Education is key to managing food allergies, Bassett said. Knowing what foods to avoid, learning how to read ingredient labels on food products and taking the initiative to ask about problem foods when eating outside the home are all essential. “Preparedness is part of the overall goal,” he said.
Every child at risk of food-allergic reactions should have an allergy action plan on file with the school that is signed by a doctor, and an epinephrine injector available at school, Bassett said. The Food Allergy and Anaphylaxis Network has an emergency action plan online you can adapt to your needs for school and other child-care purposes.
A person who is experiencing anaphylaxis needs to receive epinephrine immediately; rapid decline and death can occur within 30 to 60 minutes, according to the National Institutes of Health. Repeat doses may be necessary, which is why doctors recommend having two epinephrine auto-injectors on hand in case of emergency.
During a reaction, the offending food or substance should be removed from the mouth or skin immediately, and the auto-injector should be injected into the thigh muscle.

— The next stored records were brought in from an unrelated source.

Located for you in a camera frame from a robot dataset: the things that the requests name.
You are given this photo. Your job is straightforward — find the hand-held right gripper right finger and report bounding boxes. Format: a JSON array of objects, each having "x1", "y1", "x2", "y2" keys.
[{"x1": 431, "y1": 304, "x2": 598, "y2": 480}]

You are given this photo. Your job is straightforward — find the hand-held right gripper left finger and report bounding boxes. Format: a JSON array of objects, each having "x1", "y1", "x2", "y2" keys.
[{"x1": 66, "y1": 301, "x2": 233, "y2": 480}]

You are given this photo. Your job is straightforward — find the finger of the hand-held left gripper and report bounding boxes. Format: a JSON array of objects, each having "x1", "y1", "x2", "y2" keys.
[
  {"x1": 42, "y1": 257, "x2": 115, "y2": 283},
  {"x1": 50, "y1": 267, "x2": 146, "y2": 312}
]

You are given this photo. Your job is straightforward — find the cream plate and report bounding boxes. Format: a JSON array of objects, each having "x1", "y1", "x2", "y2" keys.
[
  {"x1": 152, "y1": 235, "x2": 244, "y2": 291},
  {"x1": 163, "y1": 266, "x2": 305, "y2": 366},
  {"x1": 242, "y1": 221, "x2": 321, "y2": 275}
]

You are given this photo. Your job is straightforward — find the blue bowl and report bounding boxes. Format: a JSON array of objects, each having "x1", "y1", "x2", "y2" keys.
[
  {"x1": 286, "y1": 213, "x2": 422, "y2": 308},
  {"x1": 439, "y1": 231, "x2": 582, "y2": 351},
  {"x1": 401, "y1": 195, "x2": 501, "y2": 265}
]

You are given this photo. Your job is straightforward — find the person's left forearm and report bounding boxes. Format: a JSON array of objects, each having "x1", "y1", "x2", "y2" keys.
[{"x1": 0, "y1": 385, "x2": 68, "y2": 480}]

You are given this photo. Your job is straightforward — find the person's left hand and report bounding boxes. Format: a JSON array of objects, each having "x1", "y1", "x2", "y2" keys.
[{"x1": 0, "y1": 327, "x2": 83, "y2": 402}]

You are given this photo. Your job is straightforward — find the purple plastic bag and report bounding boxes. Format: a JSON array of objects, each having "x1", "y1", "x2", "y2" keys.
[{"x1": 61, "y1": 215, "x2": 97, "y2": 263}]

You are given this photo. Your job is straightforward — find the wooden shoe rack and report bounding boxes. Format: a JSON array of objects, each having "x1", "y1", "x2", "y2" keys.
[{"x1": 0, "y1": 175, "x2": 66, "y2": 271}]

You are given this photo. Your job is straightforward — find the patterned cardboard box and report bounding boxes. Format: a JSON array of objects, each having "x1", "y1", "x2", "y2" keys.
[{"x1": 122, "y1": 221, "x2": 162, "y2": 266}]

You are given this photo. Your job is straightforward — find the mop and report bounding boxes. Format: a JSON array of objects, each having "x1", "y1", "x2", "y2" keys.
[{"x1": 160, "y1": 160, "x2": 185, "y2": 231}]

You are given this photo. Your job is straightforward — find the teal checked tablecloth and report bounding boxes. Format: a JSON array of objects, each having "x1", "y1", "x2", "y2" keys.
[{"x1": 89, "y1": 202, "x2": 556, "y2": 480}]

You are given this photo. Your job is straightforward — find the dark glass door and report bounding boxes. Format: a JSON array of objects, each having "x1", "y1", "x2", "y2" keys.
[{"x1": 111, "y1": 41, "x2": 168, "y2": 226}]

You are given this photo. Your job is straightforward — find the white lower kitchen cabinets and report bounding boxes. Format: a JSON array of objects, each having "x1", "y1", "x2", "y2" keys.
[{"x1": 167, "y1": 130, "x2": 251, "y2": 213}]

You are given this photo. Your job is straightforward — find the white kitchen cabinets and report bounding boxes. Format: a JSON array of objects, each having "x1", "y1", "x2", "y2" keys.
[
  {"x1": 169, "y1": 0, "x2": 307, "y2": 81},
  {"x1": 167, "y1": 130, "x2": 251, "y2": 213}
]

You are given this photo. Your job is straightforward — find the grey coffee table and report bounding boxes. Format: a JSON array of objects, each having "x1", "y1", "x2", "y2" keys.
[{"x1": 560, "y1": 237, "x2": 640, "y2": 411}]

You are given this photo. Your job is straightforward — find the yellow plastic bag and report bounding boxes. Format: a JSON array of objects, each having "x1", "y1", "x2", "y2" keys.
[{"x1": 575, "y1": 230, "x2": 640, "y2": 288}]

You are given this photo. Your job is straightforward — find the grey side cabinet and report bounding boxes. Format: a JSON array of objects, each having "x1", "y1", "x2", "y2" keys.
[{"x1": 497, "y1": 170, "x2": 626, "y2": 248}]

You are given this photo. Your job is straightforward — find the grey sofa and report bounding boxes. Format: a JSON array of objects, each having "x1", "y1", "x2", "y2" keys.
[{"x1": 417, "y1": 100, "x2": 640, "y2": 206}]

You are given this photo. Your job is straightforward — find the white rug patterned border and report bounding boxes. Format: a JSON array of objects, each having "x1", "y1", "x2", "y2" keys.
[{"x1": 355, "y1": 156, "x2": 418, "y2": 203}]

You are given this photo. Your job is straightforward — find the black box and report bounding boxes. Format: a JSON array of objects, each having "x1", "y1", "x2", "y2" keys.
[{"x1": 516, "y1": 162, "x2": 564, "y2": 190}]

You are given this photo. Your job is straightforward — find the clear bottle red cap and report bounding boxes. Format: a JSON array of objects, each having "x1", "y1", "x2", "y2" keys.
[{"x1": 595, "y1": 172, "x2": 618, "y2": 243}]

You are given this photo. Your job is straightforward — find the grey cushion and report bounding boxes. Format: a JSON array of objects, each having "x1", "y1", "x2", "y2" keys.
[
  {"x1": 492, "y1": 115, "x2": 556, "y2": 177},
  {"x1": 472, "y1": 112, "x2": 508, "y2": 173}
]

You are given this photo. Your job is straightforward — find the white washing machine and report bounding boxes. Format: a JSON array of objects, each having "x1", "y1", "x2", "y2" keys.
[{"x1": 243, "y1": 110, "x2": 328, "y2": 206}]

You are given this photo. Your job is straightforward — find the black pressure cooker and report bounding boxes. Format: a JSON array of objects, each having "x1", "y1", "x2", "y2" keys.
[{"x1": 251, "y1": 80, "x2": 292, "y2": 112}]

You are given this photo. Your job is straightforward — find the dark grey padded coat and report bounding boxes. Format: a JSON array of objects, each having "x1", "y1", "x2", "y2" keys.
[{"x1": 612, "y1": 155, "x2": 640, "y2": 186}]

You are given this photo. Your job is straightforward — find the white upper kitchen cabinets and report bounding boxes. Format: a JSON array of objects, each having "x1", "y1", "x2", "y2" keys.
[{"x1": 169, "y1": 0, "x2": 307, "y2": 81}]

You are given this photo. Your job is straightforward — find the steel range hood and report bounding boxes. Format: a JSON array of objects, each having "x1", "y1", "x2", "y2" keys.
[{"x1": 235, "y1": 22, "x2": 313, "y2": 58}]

Call 9-1-1 or if already in a hospital, summon a resuscitation team, the National Institutes of Health says.
Some CNN readers called for better health support in schools:
kinderlove: Every school nurse should have an [epinephrine auto-injector].
ajkf : Every school should have a nurse.
The National Association of School Nurses agrees on both points.
About 75% of schools in the country have access to a school nurse, and about 25% do not have any access to a school nurse. Between 40% and 50% have a full-time nurse. There’s not really a shortage of school nurses; there’s a shortage of funded positions, said Linda Davis-Allbritt, president of the organization.
“Children need to have a school nurse so that their health conditions can be well-managed,” she said. “Healthy kids do learn better.”
It’s rare, but it has happened that when there is a clear emergency, a school nurse would use an epinephrine injection that was prescribed for another student, she said. This action would be controversial, however – one problem is that the other student could have had a reaction at the same time or shortly thereafter, and their medication would have been used.
“The cost of epinephrine is so much less than the value of a child’s life,” Davis-Allbritt said. “It would make a lot of sense to have epinephrine available, and have a school nurse in the building every day, and have people besides the school nurse who are trained in case there is an emergency.”